> **TASK ITEM**:
Lines before the one containing "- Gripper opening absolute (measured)" are excluded; print that line and every line after it through the end of the material below, exactly.

> **LISTED RECORDS**:
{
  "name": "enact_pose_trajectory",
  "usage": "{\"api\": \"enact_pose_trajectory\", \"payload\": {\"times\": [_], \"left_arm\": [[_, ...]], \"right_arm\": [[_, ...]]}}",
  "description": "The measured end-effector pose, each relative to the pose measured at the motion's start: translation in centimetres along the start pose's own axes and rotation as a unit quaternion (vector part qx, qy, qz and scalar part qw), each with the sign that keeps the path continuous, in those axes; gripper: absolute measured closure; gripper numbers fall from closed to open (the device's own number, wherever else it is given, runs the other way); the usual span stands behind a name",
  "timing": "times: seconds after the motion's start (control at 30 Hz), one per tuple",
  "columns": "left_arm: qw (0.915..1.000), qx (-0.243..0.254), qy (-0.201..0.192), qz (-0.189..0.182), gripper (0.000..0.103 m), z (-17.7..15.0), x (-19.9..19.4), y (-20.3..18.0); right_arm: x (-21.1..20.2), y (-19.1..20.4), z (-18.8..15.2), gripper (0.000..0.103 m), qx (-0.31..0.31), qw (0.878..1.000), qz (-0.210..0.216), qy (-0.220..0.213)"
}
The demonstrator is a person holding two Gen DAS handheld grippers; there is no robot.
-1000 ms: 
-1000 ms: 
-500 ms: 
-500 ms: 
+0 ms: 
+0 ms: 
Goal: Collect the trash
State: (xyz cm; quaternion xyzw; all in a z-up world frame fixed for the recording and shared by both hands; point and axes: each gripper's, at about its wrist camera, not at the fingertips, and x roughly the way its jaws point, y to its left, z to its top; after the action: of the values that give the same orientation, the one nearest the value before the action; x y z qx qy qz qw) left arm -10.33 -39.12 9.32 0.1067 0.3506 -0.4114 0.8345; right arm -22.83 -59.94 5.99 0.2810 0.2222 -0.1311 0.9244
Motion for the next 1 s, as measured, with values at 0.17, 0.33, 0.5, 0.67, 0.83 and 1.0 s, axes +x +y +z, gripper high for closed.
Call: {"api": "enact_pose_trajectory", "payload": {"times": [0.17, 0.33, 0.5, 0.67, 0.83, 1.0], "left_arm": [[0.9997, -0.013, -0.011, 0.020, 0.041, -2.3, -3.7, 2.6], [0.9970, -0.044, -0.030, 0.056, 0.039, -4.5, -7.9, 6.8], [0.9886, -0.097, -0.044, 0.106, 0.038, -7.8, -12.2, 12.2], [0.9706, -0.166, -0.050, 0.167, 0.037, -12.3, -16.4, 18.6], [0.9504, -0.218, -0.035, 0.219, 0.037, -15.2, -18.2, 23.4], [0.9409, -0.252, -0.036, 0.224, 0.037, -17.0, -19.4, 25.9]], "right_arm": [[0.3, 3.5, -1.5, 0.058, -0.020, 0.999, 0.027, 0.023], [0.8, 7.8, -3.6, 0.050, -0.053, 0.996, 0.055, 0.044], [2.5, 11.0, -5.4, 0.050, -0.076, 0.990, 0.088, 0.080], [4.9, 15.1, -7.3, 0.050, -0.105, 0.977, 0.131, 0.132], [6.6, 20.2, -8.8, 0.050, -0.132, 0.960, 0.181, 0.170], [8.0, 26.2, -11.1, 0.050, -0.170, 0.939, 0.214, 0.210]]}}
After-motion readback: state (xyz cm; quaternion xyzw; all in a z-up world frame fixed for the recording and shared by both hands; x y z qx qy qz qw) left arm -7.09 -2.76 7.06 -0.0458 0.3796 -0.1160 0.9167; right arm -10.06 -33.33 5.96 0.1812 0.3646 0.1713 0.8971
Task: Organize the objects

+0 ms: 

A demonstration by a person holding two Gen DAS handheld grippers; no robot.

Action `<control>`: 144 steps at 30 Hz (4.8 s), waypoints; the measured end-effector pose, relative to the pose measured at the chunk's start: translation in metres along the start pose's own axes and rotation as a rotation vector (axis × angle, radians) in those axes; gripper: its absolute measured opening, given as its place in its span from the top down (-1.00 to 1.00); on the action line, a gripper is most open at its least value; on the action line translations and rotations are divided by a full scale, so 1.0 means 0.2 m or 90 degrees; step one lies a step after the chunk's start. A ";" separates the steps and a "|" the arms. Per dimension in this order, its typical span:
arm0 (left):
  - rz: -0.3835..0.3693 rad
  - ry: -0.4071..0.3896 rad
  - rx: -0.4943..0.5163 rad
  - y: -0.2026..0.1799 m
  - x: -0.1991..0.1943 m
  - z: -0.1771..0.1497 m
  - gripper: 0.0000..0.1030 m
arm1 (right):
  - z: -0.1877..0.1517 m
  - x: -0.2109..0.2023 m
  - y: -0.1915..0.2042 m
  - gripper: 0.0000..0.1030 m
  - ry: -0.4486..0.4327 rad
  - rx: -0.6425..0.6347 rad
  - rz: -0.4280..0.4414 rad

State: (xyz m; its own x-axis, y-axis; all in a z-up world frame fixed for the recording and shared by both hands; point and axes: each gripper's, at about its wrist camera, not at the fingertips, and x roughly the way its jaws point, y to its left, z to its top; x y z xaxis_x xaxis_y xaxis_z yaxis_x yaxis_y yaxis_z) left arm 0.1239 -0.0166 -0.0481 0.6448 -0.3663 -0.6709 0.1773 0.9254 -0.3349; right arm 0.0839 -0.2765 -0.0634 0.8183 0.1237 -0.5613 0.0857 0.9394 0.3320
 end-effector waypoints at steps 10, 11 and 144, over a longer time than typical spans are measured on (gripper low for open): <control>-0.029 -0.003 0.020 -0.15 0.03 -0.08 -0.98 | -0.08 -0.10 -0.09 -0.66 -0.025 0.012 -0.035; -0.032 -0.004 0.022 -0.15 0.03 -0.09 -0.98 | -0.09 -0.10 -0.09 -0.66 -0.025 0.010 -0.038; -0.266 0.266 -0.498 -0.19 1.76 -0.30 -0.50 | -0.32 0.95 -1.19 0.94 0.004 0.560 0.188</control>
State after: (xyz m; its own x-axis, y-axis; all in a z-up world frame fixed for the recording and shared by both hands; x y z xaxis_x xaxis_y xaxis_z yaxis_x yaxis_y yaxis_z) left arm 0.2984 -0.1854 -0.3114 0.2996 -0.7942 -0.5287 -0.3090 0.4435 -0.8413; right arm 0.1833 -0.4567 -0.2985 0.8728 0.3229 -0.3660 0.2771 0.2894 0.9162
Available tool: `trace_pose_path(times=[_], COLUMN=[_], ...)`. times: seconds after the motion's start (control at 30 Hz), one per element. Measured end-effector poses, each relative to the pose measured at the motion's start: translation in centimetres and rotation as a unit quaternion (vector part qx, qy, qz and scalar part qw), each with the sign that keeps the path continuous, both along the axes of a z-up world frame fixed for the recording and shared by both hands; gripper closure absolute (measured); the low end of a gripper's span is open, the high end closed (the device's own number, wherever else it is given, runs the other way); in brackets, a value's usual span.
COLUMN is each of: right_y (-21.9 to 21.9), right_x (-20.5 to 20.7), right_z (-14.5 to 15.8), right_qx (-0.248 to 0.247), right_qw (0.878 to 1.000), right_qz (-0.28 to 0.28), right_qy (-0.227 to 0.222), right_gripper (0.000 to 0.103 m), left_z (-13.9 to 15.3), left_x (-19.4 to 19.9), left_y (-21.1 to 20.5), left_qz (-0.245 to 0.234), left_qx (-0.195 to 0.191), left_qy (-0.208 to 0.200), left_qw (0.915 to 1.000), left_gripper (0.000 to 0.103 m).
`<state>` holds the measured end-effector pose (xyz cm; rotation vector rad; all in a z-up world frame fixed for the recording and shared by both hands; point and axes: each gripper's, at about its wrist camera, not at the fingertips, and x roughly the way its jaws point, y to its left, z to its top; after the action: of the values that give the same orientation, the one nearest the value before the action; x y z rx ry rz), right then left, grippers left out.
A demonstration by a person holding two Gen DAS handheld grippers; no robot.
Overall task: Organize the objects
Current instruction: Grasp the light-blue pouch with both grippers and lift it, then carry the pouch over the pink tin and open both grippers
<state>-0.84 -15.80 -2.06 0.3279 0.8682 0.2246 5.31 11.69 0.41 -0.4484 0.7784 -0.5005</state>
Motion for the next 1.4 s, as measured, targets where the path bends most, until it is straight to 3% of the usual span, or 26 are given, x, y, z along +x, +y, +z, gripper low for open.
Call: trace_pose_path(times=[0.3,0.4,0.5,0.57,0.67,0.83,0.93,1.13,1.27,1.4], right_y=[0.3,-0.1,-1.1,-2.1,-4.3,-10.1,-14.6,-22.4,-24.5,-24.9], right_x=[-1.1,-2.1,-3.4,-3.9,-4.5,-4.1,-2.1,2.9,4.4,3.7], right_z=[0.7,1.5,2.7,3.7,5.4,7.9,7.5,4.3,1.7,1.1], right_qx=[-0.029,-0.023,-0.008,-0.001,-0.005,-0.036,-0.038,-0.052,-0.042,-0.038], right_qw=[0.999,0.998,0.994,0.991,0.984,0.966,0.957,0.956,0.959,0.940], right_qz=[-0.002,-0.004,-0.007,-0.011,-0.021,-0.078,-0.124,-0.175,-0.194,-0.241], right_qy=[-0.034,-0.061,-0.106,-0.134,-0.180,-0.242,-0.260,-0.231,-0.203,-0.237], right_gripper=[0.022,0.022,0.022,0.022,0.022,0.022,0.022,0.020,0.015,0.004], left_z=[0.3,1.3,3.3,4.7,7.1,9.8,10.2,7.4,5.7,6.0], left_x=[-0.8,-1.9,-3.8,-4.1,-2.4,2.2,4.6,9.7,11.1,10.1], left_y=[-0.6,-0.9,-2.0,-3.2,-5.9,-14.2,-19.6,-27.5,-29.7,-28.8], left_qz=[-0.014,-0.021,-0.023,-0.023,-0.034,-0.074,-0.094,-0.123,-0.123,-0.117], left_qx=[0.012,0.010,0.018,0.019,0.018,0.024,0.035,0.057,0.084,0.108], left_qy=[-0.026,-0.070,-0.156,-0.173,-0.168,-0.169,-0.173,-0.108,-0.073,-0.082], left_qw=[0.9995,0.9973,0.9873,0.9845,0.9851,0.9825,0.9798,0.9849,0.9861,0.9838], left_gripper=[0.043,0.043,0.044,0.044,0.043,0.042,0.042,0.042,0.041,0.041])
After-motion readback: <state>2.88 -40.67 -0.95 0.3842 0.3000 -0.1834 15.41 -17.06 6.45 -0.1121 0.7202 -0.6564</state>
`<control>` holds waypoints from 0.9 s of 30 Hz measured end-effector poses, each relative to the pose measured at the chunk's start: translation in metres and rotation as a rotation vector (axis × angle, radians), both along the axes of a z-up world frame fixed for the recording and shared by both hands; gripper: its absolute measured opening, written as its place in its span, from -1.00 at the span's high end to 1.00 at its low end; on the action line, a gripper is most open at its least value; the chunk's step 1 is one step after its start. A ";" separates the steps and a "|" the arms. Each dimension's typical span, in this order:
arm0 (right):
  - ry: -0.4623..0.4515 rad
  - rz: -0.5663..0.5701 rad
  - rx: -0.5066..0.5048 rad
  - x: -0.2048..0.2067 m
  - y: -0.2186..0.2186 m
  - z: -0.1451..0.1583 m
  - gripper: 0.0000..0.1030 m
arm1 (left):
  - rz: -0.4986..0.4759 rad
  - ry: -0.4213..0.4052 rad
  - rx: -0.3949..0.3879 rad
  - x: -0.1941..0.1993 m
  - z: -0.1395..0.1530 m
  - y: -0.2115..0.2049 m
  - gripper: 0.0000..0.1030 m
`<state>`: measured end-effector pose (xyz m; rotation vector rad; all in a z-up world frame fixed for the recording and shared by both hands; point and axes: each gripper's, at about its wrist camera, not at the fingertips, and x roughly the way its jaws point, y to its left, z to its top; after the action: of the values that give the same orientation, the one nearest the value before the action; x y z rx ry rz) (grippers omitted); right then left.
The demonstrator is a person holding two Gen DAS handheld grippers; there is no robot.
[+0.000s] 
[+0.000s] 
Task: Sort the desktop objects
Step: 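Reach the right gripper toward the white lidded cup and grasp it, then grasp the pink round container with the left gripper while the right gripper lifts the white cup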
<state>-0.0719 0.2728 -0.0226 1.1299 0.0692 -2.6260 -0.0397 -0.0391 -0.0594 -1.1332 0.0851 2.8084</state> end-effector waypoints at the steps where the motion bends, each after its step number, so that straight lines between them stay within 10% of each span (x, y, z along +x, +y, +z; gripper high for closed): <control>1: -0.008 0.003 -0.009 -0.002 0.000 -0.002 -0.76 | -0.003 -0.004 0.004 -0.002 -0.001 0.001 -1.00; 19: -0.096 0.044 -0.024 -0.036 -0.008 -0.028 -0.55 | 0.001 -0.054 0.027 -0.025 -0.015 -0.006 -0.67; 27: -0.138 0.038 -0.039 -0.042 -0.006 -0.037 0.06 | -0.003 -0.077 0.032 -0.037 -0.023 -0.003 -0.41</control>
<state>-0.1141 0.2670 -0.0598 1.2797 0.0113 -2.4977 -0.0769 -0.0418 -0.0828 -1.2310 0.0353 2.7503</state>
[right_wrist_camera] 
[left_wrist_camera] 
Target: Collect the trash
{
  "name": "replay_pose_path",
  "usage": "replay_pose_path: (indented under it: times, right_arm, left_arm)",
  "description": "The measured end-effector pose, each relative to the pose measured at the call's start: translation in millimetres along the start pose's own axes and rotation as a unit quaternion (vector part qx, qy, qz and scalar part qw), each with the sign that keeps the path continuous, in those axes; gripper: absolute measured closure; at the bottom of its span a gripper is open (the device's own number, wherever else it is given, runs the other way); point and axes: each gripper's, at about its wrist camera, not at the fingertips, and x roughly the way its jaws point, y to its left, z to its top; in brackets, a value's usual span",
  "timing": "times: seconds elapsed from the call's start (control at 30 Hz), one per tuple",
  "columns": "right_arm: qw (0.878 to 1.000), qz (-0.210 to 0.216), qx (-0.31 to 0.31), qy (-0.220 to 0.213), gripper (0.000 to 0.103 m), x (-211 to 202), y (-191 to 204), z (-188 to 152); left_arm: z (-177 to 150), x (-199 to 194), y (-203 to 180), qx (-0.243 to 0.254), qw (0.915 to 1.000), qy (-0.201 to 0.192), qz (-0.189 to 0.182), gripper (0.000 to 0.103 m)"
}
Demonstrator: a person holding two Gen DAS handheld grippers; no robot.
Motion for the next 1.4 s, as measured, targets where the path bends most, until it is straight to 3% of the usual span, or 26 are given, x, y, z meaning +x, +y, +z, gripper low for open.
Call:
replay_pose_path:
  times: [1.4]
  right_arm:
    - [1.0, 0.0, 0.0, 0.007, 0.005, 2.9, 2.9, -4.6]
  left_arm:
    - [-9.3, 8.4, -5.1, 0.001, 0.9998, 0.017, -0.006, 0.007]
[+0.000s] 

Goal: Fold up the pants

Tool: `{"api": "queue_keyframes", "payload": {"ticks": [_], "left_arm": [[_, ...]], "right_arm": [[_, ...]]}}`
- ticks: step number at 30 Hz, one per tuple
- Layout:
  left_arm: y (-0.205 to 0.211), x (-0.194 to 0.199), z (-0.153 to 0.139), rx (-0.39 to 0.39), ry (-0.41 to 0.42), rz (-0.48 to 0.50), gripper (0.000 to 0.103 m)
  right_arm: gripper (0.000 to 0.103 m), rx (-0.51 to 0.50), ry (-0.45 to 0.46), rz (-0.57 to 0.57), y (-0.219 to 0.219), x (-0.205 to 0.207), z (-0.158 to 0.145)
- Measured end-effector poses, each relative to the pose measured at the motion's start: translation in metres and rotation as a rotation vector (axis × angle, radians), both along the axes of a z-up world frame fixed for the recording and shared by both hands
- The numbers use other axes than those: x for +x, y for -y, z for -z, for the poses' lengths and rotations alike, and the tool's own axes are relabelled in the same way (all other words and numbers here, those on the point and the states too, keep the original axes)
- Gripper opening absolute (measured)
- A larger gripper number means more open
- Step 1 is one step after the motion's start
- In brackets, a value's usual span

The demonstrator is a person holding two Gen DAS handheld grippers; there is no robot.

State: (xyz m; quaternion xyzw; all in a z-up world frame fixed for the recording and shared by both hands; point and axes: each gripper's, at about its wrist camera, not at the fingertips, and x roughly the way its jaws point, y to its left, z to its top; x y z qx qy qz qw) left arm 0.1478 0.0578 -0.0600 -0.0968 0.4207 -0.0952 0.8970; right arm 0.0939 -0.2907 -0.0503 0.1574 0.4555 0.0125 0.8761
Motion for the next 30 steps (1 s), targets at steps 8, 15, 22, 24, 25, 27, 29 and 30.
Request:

> **ANSWER BOX**:
- Gripper opening absolute (measured)
- A larger gripper number means more open
- Step 1 is one step after the motion's start
- In brackets, a value's usual span

The demonstrator is a person holding two Gen DAS handheld grippers; there is no robot.

State: (xyz m; quaternion xyzw; all in a z-up world frame fixed for the recording and shared by both hands; point and axes: each gripper's, at about its wrist camera, not at the fingertips, and x roughly the way its jaws point, y to its left, z to its top; x y z qx qy qz qw) left arm 0.1478 0.0578 -0.0600 -0.0968 0.4207 -0.0952 0.8970; right arm 0.0939 -0.2907 -0.0503 0.1574 0.4555 0.0125 0.8761
Motion for the next 30 steps (1 s), targets at steps 8, 15, 22, 24, 25, 27, 29 and 30.
Request:

The exercise requires no additional content.